Posso comprendere il carrierismo, posso comprendere che non tutti possano nascere imparati, ma non comprendo perché il terzo millennio continui a crere una classe dirigente così aggressiva e distaccata dalla quotidianità dove non si rispettano ne le persone ne il loro lavoro, considerando tutto come un grande gioco in cui dimostrare le proporie capacità di giocatori, utilizzando troppo spesso  i bluff, come fosse una partita di poker, quando invece sembra un teatrino dove ci sono burattini e burattinai che giocano... giocano banalmente a dama pensado invece che sia una partita a schacchi.

Personalmente tutto questo mi ha schifato, la passione che avevo per il mio lavoro e per la mia professionalità orami è scomparsa, non trovo più quella scintilla per dedicarmi alle mie mansioni quotidiane, non torno più a casa con la giusta soddisfazione per l'operato della giornata... esco dal lavoro attangagliato dall'apatia e da un senso di nausea.
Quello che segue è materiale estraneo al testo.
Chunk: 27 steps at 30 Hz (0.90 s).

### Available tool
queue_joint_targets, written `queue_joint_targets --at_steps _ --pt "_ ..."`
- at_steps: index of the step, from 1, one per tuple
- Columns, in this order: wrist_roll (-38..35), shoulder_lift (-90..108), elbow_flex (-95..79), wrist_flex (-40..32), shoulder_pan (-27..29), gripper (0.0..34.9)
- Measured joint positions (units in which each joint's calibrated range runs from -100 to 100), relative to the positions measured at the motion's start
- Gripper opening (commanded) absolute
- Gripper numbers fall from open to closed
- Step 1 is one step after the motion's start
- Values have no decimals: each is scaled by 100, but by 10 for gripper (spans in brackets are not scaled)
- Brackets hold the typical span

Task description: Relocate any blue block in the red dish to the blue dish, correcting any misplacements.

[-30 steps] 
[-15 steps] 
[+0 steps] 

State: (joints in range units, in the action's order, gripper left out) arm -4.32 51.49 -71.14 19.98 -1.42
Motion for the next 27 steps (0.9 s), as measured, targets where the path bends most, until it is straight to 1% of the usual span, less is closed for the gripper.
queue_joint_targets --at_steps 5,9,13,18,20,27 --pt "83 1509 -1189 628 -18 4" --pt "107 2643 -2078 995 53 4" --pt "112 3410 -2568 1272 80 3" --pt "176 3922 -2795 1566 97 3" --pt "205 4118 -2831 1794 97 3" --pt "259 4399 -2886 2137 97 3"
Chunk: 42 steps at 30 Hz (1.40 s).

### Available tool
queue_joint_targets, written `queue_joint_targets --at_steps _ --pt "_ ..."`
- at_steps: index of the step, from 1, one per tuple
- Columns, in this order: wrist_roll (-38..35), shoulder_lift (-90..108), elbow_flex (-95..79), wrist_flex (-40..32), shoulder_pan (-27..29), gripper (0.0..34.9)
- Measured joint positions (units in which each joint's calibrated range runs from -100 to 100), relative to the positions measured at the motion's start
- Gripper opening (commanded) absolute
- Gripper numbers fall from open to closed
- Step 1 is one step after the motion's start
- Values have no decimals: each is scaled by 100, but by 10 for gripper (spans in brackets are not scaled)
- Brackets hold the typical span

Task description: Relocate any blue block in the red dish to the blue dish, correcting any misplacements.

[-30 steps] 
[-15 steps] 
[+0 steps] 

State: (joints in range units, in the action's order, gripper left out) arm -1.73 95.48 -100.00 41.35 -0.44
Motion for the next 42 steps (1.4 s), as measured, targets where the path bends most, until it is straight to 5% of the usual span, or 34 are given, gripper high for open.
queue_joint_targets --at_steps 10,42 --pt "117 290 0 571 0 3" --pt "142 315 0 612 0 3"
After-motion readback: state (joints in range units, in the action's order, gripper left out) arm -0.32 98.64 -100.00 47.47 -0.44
Avrei voluto ed ho tentato di trovare i giusti equilibri, ma non ho raggiunto lo scopo; se considero lo stato d'animo di queste ultime settimane, vedendo uno dei migliori gruppi di lavoro sfaldarsi sotto i colpi dell'indifferenza e dell'incuranza che incombono, producendo sconforto, disgregazione, decdimento della qualità professionale, ne esco sconfitto, come persona e come professionista.
Invidio il tempo in cui lavorava mio padre che combatteva con la quotidianità lavorativa senza vedere cosa succedeva nella parte alta dell'azienda, oggi volenti o nolenti si viene coinvolti in questi cosideti giocchi di posizione e potere, ma a ben vedere non si ottiene null'altro che preoccupazione e angoscia e quel che è peggio distacco dalla propria professione e in alcuni casi anche dai colleghi.


Domani sarà un altro giorno di lavoro, ma ormai senza un kaizen e senza volontà di ricercare muda, unico istinto la sopravvivenza: credo che ricomincerò a cercare una nuova opportunità di lavoro, chissà che non riesca ad avvicinarmi un po' a casa.

martedì, febbraio 01, 2011

Ecchecavolo

Sarà un po' lo stato d'animo che ho.
Sarà che qui sono rare le volte che mi sento a mio agio.
Sarà che sto troppo da solo.


A leggere certe cose mi prende il magone, mi fa ripensare allo sforzo fatto per smuovere un'inerzia che da troppo tempo mi attanagliava. Tornare in luoghi dove ho trovato il mio posto nel mondo: con fatica ma con passione e gioia, udendo di nuovo suoni familiari e che come sirene mi richiamano indietro nel tempo. Frustrare la passione della mia professionalità perché non riesco più ad applicarla nelle mie giornate di lavoro.

Quei pochi risulati buoni e significativi che avevo raggiunto ora li tengo stretti a me, con tutte le forze per non cedere allo sconforto ed alla voglia di fuga, evitando di viverli come ricordi.

Vivo una tormentata caotica ricerca di equilibrio e serenità!